What is needed – Tally how many lines in this material contain the word "like", and reply only with the count.

**********

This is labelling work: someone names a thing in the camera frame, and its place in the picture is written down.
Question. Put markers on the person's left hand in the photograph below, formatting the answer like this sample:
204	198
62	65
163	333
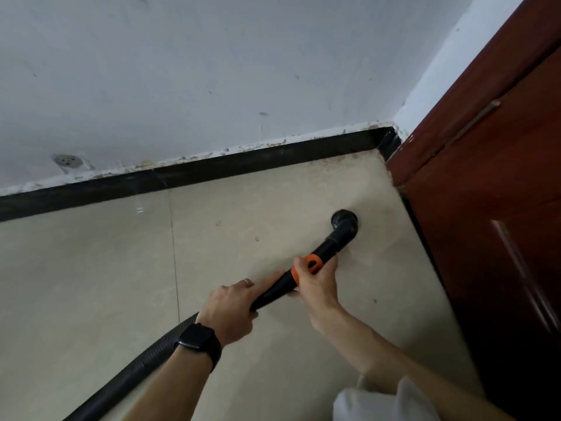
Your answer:
228	311

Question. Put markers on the person's right hand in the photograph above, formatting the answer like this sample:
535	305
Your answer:
320	293

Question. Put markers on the person's right forearm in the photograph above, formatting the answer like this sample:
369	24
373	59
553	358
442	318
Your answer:
394	359

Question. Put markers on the black smartwatch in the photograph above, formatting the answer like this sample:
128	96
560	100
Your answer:
199	339

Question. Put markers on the light grey trousers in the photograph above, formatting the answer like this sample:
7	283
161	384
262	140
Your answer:
377	405

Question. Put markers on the black baseboard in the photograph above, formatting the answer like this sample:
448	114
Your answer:
175	175

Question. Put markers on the dark red wooden furniture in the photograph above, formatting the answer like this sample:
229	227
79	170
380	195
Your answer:
482	192

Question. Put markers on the round grey wall outlet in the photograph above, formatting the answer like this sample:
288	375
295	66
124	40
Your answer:
68	161

**********

Completed task – 8